Doch die Idee ist in die Jahre gekommen. Seit 2009 sind die Bundesländer für das Heim-Ordnungsrecht zuständig. Andere rechtliche Aspekte sind jedoch weiter auf Bundesebene geregelt. Es ist ein Flickenteppich aus verschiedenen Gesetzen entstanden. Und damit auch Intransparenz, die zum Missbrauch einlädt.
„Gewinner sind die, die sich auskennen“, sagt Rechtsanwältin Ulrike Kempchen, Leiterin Recht bei der Bundesinteressenvertretung für alte und pflegebedürftige Menschen (Biva). „Einige Einrichtungen haben in der Vergangenheit gezielt ihre Verträge so umgearbeitet, dass die ordnungsrechtlichen Regelungen keine Anwendung mehr finden“, so die Juristin.
Die Kontrolldichte schwankt extrem. Manche Bundesländer, zum Beispiel Bayern, kontrollieren Heime und kommerziell betriebene Wohngemeinschaften in etwa gleich häufig. Die meisten gehen jedoch laxer vor: Nach einer Erstprüfung folgen nur noch anlassbezogene Kontrollen. Kommt der Behörde keine Klage zu Ohren, lässt sie die WG-Betreiber in Ruhe.«
Das soll jetzt eben nicht heißen, dass der ganze Ansatz schlecht ist. Gerade das nicht. Wir kommen nicht darum herum, hinsichtlich der Pflege alter Menschen das Gesamtsystem in den Blick zu nehmen, denn nicht alle, aber einige Missstände lassen sich auch dadurch erklären, dass es eben keinen übergreifenden Blick und auch keine entsprechende Kontrolle und Beratung gibt. Daran zu arbeiten – in Verbindung mit einer schnellen und massiven Verbesserung der Arbeitsbedingungen für die Pflegekräfte wie auch Investitionen in Infrastrukturen, die es den pflegenden Angehörigen erleichtern, ihrer wichtigen Arbeit nachzugehen – wäre vermutlich zielführender als eine theoretische Debatte über Heime ja oder nein zu führen.

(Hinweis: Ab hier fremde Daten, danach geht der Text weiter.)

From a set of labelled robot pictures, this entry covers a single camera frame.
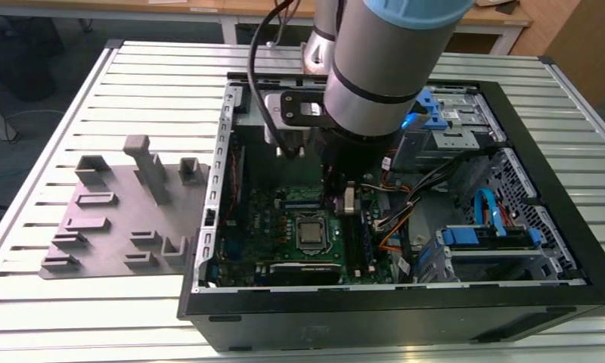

Dennoch lohnt es sich immer wieder, gerade wenn und weil man in den Komplexitäten und Unvollständigkeiten historisch gewachsener Systeme versinkt, die grundlegenden Fragen nach dem „Wohin soll denn die Reise gehen?“ aufzurufen. Man darf sich auch nicht einmauern lassen in dem Zustand, über den eigenen Tellerrand des Gegebenen nicht mehr hinausschauen zu können – oder zu dürfen.